### Work item
The lines from the start of the data up to and including the one with "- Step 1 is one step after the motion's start" should be returned exactly, and nothing else.

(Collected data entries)
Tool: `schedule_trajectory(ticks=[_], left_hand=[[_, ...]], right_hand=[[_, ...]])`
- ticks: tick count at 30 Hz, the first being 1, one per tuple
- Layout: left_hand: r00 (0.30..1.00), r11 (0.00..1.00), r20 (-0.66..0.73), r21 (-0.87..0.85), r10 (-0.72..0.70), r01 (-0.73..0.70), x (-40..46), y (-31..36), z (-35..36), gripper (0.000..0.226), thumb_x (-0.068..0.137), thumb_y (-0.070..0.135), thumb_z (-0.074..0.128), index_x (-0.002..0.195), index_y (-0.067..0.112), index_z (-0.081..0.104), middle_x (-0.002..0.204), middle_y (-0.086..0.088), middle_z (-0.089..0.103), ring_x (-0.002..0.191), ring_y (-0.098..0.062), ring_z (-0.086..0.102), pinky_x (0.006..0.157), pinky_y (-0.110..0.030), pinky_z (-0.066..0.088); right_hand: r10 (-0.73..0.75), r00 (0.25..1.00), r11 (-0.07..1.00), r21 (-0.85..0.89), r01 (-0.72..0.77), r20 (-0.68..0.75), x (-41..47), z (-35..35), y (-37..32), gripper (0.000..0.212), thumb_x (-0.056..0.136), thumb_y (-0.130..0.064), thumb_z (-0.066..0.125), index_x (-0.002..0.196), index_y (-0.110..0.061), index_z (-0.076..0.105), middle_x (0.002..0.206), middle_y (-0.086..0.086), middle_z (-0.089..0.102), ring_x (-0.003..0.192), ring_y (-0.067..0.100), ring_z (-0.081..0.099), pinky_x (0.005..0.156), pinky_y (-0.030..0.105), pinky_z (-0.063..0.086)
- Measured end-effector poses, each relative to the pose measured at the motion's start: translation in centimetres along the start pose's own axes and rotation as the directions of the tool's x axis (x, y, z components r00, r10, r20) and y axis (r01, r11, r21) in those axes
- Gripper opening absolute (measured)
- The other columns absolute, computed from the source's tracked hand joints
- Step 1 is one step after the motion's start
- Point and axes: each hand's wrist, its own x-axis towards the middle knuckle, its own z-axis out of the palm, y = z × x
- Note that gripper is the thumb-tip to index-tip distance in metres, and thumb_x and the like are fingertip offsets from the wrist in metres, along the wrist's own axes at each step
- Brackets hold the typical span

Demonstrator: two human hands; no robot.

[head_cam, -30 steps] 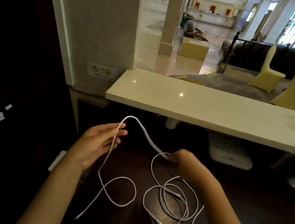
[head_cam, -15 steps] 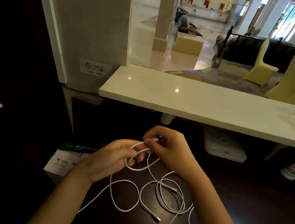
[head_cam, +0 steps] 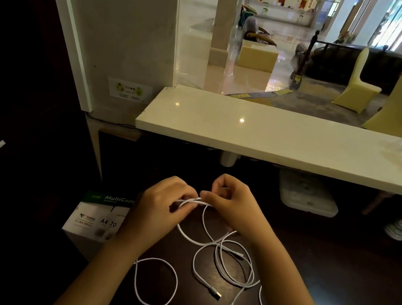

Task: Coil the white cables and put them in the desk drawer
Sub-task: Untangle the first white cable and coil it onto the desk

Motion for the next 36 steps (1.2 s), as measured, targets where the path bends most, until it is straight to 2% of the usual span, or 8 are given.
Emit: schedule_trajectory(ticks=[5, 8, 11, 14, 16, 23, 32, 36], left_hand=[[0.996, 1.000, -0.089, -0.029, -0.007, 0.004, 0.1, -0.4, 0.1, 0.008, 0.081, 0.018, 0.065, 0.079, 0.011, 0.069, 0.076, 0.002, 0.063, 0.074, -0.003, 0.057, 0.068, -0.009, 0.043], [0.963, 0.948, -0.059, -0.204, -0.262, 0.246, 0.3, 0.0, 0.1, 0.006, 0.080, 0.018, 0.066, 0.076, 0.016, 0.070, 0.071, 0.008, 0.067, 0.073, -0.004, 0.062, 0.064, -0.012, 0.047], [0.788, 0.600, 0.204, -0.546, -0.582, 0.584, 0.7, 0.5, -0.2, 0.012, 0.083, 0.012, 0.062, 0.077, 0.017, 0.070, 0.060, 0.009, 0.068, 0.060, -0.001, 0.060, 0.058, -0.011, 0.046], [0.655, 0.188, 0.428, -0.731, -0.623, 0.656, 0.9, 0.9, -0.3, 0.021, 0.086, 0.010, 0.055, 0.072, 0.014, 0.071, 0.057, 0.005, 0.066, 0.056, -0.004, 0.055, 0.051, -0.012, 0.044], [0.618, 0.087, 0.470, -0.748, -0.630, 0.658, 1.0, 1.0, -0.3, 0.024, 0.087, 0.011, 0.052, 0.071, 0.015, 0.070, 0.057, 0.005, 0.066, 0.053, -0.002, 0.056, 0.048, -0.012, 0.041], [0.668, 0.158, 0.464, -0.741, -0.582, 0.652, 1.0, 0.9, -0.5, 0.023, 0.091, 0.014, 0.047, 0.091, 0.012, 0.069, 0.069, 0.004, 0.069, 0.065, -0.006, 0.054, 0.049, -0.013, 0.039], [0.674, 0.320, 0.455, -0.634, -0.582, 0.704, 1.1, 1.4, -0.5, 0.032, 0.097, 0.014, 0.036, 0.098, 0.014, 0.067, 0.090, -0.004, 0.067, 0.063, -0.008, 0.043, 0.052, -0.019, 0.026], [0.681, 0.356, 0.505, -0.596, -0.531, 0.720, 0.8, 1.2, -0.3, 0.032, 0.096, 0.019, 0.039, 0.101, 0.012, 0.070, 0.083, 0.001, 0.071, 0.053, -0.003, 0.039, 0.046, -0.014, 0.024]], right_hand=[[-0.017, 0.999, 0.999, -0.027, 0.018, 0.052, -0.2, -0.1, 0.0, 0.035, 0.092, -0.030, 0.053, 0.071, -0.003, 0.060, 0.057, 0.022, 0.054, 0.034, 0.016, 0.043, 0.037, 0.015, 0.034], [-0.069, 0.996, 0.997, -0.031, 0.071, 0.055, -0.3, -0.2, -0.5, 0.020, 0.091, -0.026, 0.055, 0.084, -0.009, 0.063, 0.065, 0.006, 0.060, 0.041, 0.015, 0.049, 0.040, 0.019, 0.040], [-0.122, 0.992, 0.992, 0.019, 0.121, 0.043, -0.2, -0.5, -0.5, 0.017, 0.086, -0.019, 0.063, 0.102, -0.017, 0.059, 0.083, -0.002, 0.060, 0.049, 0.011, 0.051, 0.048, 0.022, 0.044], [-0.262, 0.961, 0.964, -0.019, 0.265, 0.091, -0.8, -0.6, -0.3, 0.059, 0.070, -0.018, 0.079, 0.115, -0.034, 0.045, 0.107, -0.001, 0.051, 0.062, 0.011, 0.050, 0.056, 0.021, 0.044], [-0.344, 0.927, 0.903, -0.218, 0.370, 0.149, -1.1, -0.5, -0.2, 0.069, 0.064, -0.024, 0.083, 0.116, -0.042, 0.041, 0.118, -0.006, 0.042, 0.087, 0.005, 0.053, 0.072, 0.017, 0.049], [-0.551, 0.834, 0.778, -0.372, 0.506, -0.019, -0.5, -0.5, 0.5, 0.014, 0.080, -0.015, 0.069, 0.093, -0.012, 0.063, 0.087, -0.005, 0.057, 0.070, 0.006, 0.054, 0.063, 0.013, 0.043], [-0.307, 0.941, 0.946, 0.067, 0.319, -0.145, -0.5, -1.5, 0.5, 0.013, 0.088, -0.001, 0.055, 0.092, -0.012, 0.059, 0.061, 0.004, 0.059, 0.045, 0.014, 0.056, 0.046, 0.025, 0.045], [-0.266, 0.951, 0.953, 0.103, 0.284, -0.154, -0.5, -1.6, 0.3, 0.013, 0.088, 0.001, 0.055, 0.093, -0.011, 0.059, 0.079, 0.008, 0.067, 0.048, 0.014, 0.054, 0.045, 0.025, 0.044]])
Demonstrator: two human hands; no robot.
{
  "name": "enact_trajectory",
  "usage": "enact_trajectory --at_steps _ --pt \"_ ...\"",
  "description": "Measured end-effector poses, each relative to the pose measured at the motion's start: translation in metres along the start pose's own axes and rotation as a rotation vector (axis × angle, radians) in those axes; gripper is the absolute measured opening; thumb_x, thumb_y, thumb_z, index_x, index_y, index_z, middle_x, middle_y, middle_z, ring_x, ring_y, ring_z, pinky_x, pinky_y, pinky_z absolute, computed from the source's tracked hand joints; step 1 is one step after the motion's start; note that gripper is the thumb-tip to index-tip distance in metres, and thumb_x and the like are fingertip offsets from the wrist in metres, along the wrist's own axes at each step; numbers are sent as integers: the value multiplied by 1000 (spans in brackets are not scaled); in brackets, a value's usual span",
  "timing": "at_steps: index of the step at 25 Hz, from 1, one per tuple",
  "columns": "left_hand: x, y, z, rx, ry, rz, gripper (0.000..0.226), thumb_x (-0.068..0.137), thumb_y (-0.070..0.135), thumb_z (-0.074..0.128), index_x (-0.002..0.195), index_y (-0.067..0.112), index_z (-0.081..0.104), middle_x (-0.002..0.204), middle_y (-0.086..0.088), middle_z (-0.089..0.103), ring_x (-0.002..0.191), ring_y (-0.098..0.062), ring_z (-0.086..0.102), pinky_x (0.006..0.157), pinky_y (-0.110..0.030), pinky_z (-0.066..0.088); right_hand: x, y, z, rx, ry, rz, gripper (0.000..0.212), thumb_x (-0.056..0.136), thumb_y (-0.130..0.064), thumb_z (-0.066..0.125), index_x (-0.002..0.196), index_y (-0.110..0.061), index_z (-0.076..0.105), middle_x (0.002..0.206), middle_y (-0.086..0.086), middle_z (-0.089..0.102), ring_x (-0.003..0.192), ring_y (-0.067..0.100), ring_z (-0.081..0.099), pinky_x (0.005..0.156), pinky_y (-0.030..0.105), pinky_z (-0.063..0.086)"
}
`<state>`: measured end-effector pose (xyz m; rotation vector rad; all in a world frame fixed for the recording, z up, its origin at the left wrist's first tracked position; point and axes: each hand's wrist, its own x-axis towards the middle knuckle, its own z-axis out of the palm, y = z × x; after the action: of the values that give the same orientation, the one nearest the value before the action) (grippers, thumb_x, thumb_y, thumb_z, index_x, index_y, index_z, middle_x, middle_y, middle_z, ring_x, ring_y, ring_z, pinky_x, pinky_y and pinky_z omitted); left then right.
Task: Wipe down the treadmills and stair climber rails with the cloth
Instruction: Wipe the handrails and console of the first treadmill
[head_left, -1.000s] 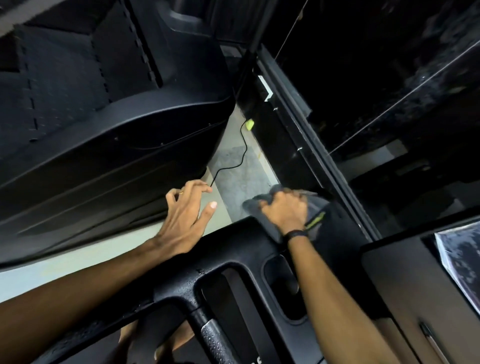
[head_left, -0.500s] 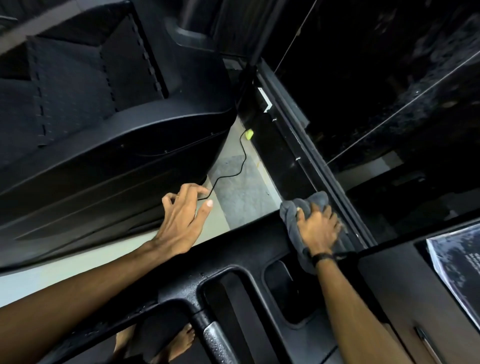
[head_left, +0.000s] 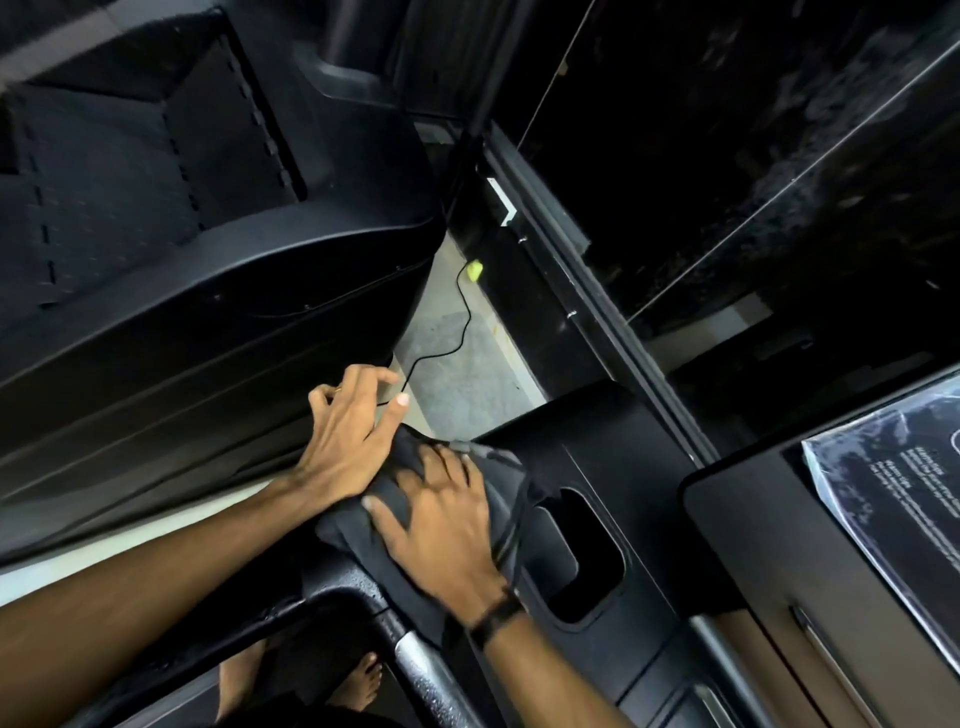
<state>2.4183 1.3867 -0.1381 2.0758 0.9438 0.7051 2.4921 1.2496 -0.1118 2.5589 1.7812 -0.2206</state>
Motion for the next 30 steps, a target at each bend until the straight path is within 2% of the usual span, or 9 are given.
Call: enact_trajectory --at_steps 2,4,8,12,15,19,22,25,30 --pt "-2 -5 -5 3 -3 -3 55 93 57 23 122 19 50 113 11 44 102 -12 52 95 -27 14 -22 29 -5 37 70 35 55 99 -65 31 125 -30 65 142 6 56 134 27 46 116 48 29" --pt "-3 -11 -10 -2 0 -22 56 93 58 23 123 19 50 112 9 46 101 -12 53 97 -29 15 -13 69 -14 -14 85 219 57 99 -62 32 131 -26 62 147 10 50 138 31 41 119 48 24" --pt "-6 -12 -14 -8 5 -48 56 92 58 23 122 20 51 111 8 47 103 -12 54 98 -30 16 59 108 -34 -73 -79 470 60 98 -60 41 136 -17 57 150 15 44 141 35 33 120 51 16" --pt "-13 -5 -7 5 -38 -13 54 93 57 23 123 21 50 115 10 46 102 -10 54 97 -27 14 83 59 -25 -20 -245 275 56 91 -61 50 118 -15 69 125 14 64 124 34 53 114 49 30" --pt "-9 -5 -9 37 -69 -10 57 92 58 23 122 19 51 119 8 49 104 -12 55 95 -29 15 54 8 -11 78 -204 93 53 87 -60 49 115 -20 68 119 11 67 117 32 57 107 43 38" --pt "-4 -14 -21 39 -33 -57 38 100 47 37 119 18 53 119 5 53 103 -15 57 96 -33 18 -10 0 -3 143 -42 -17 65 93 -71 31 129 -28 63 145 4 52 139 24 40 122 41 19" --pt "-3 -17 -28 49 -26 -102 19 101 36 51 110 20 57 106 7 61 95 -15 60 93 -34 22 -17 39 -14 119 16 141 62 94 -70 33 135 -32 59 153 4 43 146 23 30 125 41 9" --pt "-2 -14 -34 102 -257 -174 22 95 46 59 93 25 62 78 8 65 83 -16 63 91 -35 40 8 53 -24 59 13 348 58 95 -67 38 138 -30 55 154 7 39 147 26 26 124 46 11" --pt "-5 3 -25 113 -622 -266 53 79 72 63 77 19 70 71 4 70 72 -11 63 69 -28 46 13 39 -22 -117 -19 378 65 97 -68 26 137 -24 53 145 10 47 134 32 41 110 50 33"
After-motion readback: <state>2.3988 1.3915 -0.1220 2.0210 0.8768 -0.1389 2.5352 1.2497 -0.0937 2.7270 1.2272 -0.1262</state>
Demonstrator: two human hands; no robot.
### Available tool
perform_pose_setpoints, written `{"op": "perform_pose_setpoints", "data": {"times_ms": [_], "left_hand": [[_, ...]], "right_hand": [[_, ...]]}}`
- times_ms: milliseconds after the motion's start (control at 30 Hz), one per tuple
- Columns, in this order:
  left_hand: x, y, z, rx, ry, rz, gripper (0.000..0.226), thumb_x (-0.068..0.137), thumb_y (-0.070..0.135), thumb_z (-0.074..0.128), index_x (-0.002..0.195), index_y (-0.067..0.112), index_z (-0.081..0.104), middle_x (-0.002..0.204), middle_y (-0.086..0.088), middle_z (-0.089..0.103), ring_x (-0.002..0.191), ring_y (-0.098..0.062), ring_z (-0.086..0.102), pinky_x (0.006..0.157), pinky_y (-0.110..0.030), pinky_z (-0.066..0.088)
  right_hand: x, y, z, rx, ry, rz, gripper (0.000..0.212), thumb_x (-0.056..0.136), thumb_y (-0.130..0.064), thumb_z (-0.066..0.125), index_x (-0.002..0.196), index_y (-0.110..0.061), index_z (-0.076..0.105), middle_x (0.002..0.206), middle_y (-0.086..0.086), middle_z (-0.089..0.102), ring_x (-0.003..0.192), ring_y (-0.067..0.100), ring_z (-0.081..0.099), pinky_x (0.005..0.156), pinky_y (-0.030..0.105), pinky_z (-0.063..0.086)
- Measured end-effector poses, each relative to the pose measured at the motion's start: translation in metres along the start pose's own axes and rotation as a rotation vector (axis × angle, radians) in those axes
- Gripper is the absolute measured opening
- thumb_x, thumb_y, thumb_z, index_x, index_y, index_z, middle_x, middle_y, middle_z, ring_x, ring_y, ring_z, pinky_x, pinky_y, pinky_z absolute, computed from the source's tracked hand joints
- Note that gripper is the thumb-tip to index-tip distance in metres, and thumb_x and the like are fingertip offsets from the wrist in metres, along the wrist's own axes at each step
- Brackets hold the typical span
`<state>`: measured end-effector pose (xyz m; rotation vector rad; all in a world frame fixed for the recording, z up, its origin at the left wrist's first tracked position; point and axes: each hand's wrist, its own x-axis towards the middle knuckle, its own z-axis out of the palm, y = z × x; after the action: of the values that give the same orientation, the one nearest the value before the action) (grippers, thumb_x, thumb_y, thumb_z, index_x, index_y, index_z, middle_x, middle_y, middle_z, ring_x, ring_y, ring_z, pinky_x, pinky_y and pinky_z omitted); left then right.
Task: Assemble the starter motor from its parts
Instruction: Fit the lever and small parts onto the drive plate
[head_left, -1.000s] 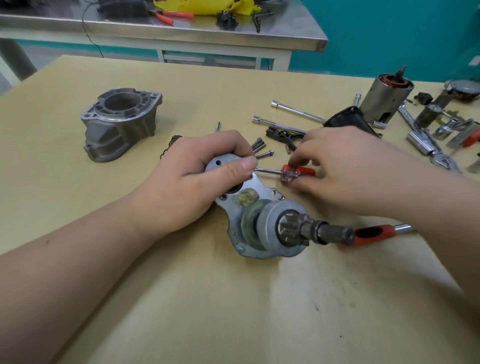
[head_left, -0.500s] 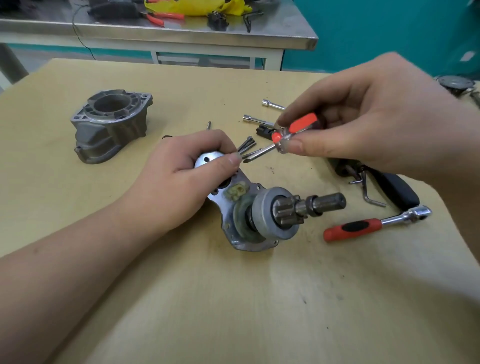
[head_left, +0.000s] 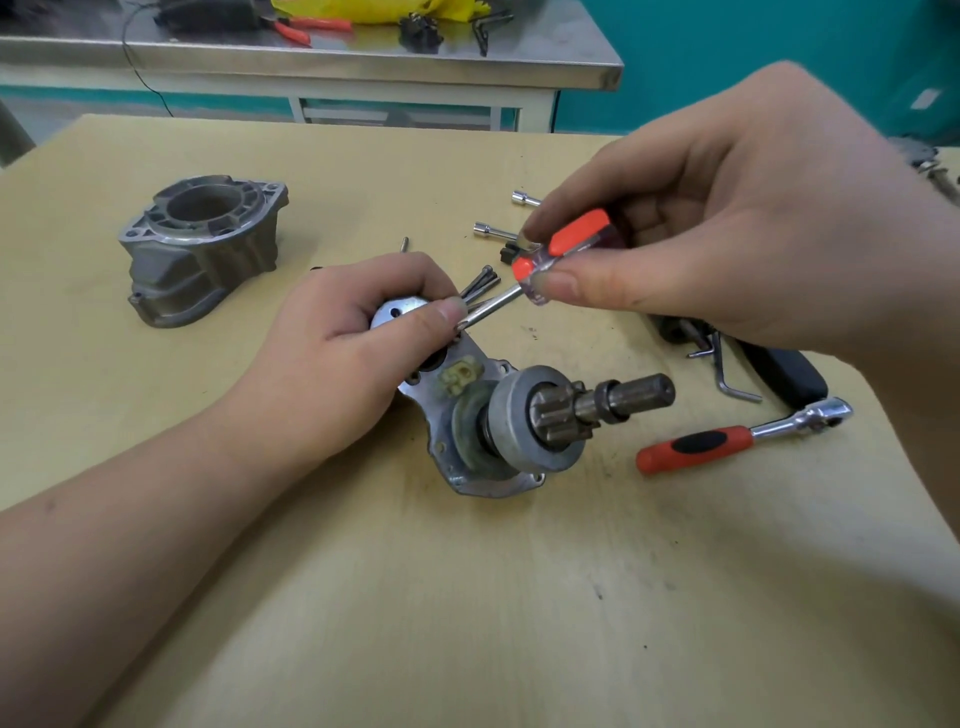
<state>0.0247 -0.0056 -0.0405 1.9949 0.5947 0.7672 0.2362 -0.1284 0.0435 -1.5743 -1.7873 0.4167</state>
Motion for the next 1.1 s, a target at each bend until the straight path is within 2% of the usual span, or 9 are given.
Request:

### Exercise response
Tool: `schedule_trajectory(ticks=[_], left_hand=[[_, ...]], right_hand=[[_, ...]])`
- ticks: tick count at 30 Hz, the first being 1, one per tuple
- Layout: left_hand: r00 (0.30..1.00), r11 (0.00..1.00), r20 (-0.66..0.73), r21 (-0.87..0.85), r10 (-0.72..0.70), r01 (-0.73..0.70), x (-40..46), y (-31..36), z (-35..36), gripper (0.000..0.226), thumb_x (-0.068..0.137), thumb_y (-0.070..0.135), thumb_z (-0.074..0.128), index_x (-0.002..0.195), index_y (-0.067..0.112), index_z (-0.081..0.104), middle_x (-0.002..0.204), middle_y (-0.086..0.088), middle_z (-0.089..0.103), ring_x (-0.002..0.191), ring_y (-0.098..0.062), ring_z (-0.086..0.102), pinky_x (0.006..0.157), pinky_y (-0.110..0.030), pinky_z (-0.066..0.088); right_hand: r10 (-0.73..0.75), r00 (0.25..1.00), r11 (-0.07..1.00), r21 (-0.85..0.89), r01 (-0.72..0.77), r20 (-0.68..0.75), x (-41..47), z (-35..35), y (-37..32), gripper (0.000..0.212), thumb_x (-0.056..0.136), thumb_y (-0.130..0.064), thumb_z (-0.066..0.125), index_x (-0.002..0.196), index_y (-0.110..0.061), index_z (-0.076..0.105), middle_x (0.002..0.206), middle_y (-0.086..0.086), middle_z (-0.089..0.102), ring_x (-0.003..0.192), ring_y (-0.067..0.100), ring_z (-0.081..0.099), pinky_x (0.005..0.156), pinky_y (-0.030..0.105), pinky_z (-0.063..0.086)
- Measured end-effector poses, each relative to the pose measured at the motion's start: translation in centimetres along the start pose's own axes and rotation as the directions of the tool's x axis (x, y, z components r00, r10, r20) and y axis (r01, r11, r21) in those axes
- Gripper opening absolute (measured)
- The other columns absolute, computed from the source's tracked hand joints
- Step 1 is one step after the motion's start

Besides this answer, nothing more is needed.